November 13, 2006

Other: Proof There is No God, Part II

I listen to a wide variety of music, and consider myself reasonably fair-minded about an artist's efforts. I'll admit, for instance, that Justin Timberlake is talented, though I personally don't like his music.

I like jazz of the fusion (Dave Brubeck) and traditional (Miles Davis) variety. I prefer Old Country (Johnny Cash) to New (Garth Brooks), but I don't mind some of Brooks' songs. I listen to punk from the beginning (Ramones) and recently produced (Green Day). I've got old folkies (Stan Rogers) in my collection beside rappers (Eminem) and electronica (Alabama 3). Louis Armstrong and Cole Porter and Stephen Sondheim share time with David Lindley and The Beatles and Johann Sebastian Bach.

These performers all have different values, different sounds, and different moods they fit into or evoke, and different reasons to appreciate them.

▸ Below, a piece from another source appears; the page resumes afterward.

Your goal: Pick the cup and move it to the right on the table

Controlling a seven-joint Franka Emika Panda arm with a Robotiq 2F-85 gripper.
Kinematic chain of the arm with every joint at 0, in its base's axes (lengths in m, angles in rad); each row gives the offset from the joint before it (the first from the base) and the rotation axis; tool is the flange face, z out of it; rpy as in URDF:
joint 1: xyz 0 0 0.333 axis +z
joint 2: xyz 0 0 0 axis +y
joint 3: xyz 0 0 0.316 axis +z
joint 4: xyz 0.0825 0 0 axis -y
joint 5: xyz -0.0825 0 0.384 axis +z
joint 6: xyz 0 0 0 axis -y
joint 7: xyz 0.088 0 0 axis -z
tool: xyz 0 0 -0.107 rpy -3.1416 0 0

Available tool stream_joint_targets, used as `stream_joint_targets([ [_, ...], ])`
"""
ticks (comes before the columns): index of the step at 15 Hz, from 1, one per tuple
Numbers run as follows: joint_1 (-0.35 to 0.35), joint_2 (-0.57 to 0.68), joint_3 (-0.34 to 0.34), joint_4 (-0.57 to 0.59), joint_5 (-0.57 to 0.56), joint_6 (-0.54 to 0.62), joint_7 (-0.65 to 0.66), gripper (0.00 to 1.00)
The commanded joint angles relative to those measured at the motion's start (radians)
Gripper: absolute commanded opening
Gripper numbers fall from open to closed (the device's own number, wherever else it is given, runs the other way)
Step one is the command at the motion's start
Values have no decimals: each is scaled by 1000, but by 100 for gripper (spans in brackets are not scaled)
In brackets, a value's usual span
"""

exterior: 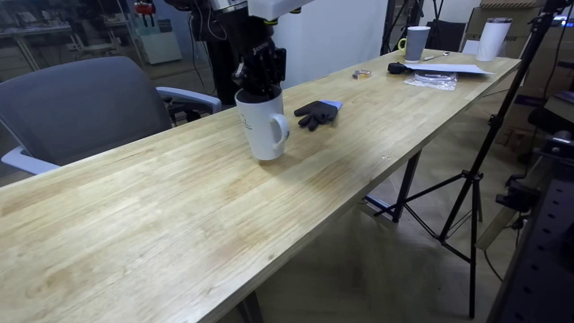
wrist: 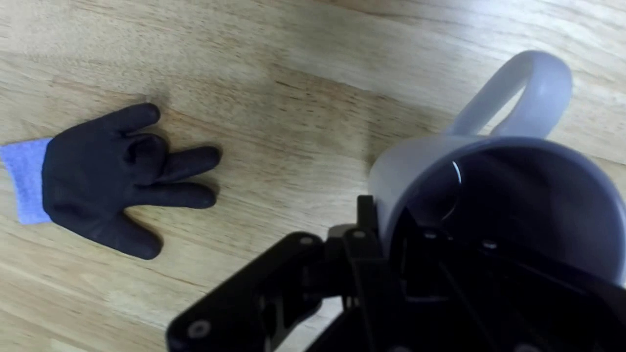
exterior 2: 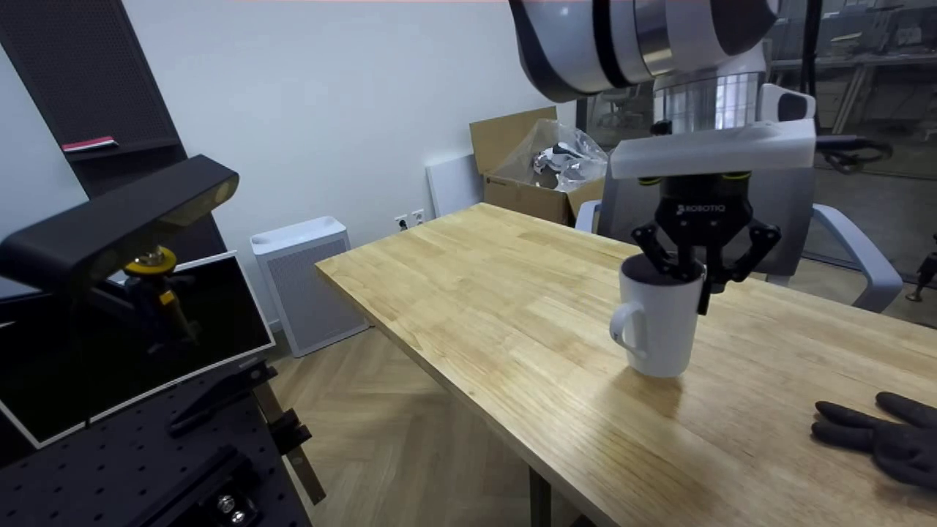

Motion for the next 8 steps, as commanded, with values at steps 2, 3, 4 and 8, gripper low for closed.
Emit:
stream_joint_targets([
  [2, -50, -32, -11, -14, 10, 37, -29, 3],
  [3, -64, -27, -10, -7, 18, 40, -39, 3],
  [4, -77, -21, -10, 2, 26, 38, -48, 3],
  [8, -129, -9, -3, 8, 71, 43, -86, 3],
])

But this, THIS is utterly unbearable: The Times They Are A-Changin', a Broadway Musical based on the songs of (how could you!?) Bob Dylan.

Now, the idea could have been decent enough: there is a lot of drama in his music, and lots of it was written at a time of great turmoil in America. So the director decided to go with all the gravitas that Alfalfa, Buckwheat, Spanky and the rest of Our Gang would use for "Puttin' on a SHOW! C'mon, gang! Yay!"

Need proof? Here is Like a Rolling Stone, performed live by a young man that I cannot imagine has ever heard of Bob Dylan, much less listened to him. It comes complete with spandex-clad dancers and, er, what I suppose are rolling stones, in case the audience was blessedly hard of hearing.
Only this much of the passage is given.